Pythonic搜索词典列表 [英] Pythonic search of list of dictionaries

查看:46
本文介绍了Pythonic搜索词典列表的处理方法,对大家解决问题具有一定的参考价值,需要的朋友们下面随着小编来一起学习吧!

问题描述

大家好,


我正在读取CSV文件中的行。 csv.DictReader将这些行放入字典中。


实际文件包含新旧软件翻译

字符串。包含行数据的字典如下所示:


o = {''TermID'':''4'',''英语'':''系统管理'',

''波兰语'':''Zarzadzanie systemem''}


我将这些词典列入名单:


oldl = [x for x in orig]#其中orig = csv.DictReader(ofile ...


...然后在两个循环中搜索匹配的源项:


为o in oldl:

为n in newl:

如果n [''English''] == o [ ''英语'']:

...


现在,这是有效的。
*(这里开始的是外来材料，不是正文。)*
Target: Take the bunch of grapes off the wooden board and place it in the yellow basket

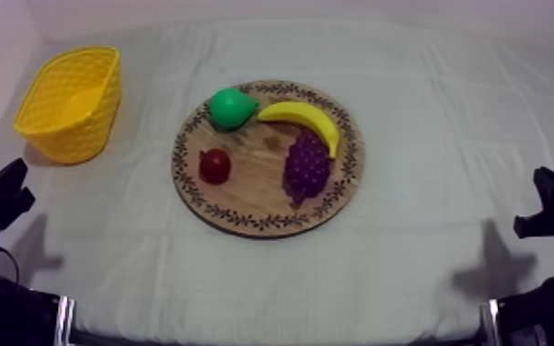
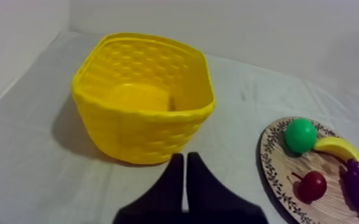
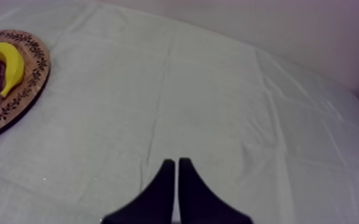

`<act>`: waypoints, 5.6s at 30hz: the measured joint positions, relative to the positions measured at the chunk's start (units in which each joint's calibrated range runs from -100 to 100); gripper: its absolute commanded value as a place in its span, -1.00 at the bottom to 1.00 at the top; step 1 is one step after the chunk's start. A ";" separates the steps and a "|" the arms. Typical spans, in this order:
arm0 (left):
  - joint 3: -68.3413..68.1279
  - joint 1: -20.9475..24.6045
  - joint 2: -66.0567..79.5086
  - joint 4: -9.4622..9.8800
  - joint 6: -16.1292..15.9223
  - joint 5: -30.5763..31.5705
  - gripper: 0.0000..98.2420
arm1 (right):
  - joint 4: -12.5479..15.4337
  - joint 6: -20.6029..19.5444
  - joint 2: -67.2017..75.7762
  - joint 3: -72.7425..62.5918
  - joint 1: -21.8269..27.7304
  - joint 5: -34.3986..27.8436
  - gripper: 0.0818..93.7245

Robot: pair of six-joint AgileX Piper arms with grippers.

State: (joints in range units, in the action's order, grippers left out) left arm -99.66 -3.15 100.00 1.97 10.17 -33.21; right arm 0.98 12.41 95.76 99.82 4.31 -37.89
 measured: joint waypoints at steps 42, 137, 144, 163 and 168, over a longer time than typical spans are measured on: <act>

不过,这不仅是非Pythonic,而且还是

非常低效:复杂度为O(n ** 2),所以它非常大幅度地增加了b $ b。


我想要什么要知道是否有一些优雅高效的方式,即查找列表中包含的所有字典dx_1 ... dx_n,

(或字典) )dy,其中dx_i包含
a特定值。或者可能只是第一个dx_1字典。


我必须搜索对应于键''English''的值,因为

两个文件都有很大差距(即旧文件中有很多行

与新

文件中的行不对应,反之亦然。我不想做丑陋的事情,例如将

字典转换成字符串,所以我可以使用string.find()方法。


显然它确实如此不必以这种方式实施。如果

这里的数据结构可以用合适的方式设计,那么很好。


我确实意识到这类似于对

矩阵进行一些操作。但是我从来没有尝试过这样的事情。

Python。

#----------代码如下---------


导入系统

导入csv


类excelpoldialect(csv.Dialect):

delimiter ='';''

doublequote = True

lineterminator =''\\\\ n'

quotechar = ''"''

引用= 0

skipinitialspace = False


epdialect = excelpoldialect()

csv.register_dialect(''excelpol'',epdialect)

尝试:

ofile = open(sys.argv [1],''rb'')

除了IOError:

print"旧文件%s无法打开" %(sys.argv [1])

sys.exit(1)


尝试:

tfile = open(sys .argv [2],''rb'')

除了IOError:

print"新文件%s无法打开 %(sys.argv [2])

sys.exit(1)

titles = csv.reader(ofile,dialect =''excelpol'')。next( )

orig = csv.DictReader(ofile,titles,dialect =''excelpol'')

transl = csv.DictReader(tfile,titles,dialect =''excelpol '')


cfile = open(''cmpfile.csv'',''wb'')

titles.append(''New'' )

titles.append(''RowChanged'')

cm = csv.DictWriter(cfile,titles,dialect =''excelpol'')

cm.writerow(dict(zip(titles,titles)))

打印标题

print" ------------ - "


oldl = [x for x in orig]

newl = [x for x in transl]


all = []

在oldl中为
:在newl中n为


如果n [''英语''] == o [''英语'']:

如果n [''波兰语''] == o [''波兰语'']:

status =''''

else:

status =''已更改''

c ombined = {''TermID'':o [''TermID''],''英语'':o [''英语''],

''波兰语'':o [' 'Polish''',''New'':n [''Polish''],''RowChanged'':status}

cm.writerow(合计)

all.append(合并)

#重复


dfile = open(''dupes.csv'',''wb'')

dupes = csv.DictWriter(dfile,titles,dialect =''excelpo l'')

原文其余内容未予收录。